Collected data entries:
::::
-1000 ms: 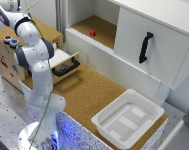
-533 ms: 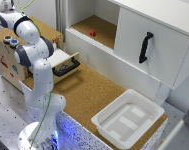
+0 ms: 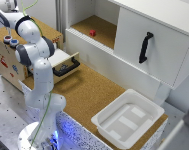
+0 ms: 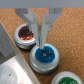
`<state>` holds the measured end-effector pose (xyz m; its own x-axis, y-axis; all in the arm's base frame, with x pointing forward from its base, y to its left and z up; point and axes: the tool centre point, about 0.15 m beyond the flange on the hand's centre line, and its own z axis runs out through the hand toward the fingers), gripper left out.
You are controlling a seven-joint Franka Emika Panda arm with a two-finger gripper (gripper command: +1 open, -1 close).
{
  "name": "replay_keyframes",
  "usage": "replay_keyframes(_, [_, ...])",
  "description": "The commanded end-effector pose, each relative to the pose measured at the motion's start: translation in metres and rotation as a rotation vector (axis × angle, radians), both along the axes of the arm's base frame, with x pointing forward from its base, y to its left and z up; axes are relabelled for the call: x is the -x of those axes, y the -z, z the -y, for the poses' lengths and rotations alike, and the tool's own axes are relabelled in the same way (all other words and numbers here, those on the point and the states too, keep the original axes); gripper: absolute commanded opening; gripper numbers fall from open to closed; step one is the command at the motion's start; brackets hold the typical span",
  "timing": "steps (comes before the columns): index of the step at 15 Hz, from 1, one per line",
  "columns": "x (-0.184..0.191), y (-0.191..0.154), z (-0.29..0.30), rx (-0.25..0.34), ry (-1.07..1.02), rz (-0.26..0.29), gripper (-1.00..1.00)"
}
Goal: Toggle the blue light switch to turn on the blue light
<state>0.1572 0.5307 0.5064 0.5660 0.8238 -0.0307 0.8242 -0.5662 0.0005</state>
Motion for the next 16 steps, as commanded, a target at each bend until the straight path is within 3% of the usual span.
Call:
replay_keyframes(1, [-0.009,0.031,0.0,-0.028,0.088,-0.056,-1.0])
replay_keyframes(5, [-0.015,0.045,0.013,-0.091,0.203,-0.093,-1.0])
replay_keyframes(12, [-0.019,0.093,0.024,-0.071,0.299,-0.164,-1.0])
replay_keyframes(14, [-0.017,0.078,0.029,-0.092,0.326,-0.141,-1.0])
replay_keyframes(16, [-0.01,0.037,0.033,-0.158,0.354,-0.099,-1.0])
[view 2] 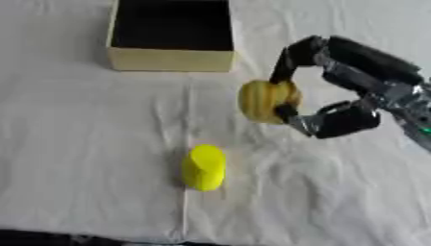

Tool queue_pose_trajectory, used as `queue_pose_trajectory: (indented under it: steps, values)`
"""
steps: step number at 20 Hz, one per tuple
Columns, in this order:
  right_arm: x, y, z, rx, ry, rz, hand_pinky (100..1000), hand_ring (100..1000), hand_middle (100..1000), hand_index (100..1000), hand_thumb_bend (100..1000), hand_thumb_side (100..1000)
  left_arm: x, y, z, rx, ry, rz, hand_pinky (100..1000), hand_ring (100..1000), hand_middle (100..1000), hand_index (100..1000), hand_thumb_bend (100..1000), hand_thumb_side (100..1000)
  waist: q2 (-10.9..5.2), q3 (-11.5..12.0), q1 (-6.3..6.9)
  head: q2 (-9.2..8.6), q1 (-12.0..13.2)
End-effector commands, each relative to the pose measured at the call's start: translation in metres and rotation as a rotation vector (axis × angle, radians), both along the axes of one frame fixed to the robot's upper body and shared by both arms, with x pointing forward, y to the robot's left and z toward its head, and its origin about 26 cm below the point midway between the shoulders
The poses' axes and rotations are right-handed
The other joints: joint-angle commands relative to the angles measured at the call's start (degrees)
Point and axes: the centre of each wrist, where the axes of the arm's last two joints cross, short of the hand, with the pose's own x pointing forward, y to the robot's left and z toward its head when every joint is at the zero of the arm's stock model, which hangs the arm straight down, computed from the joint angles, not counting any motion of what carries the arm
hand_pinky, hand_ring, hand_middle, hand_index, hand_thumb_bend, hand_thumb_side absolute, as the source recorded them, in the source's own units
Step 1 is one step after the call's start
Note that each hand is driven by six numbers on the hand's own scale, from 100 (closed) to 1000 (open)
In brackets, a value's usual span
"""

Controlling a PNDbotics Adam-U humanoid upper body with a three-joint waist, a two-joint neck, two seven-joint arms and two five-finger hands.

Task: Pick up objects on the table and place them in the box.

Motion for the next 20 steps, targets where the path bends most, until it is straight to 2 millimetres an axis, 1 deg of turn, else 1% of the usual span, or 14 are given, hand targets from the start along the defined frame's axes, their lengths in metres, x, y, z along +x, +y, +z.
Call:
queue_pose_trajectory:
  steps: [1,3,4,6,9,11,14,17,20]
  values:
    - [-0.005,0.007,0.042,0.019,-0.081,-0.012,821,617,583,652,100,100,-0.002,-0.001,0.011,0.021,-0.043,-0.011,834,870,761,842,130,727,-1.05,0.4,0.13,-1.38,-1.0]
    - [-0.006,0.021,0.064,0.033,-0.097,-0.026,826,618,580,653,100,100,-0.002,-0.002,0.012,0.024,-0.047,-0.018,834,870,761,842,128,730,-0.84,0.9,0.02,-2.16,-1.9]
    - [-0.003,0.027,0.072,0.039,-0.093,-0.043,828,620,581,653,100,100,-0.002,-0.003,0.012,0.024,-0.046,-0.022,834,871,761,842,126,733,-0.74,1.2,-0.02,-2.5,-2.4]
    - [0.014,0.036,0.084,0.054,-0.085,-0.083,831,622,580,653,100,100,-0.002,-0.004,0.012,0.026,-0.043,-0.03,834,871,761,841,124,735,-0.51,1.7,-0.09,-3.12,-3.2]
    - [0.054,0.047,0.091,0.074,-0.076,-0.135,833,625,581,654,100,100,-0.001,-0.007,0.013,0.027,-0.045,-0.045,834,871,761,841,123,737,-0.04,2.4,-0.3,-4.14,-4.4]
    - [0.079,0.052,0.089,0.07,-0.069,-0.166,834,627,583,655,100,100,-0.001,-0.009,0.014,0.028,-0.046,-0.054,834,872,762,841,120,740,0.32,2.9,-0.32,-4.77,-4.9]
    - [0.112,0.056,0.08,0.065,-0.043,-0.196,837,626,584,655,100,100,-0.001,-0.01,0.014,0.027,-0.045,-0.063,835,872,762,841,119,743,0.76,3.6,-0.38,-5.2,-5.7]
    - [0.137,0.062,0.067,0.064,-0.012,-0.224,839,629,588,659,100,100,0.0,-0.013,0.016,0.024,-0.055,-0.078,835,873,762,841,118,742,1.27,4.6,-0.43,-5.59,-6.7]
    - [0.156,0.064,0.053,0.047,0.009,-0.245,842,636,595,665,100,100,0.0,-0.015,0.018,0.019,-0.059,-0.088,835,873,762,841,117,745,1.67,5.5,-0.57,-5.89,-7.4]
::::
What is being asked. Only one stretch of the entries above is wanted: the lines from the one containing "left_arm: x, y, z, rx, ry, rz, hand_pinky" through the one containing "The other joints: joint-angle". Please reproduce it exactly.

Solution to the exercise.
  left_arm: x, y, z, rx, ry, rz, hand_pinky (100..1000), hand_ring (100..1000), hand_middle (100..1000), hand_index (100..1000), hand_thumb_bend (100..1000), hand_thumb_side (100..1000)
  waist: q2 (-10.9..5.2), q3 (-11.5..12.0), q1 (-6.3..6.9)
  head: q2 (-9.2..8.6), q1 (-12.0..13.2)
End-effector commands, each relative to the pose measured at the call's start: translation in metres and rotation as a rotation vector (axis × angle, radians), both along the axes of one frame fixed to the robot's upper body and shared by both arms, with x pointing forward, y to the robot's left and z toward its head, and its origin about 26 cm below the point midway between the shoulders
The poses' axes and rotations are right-handed
The other joints: joint-angle commands relative to the angles measured at the call's start (degrees)

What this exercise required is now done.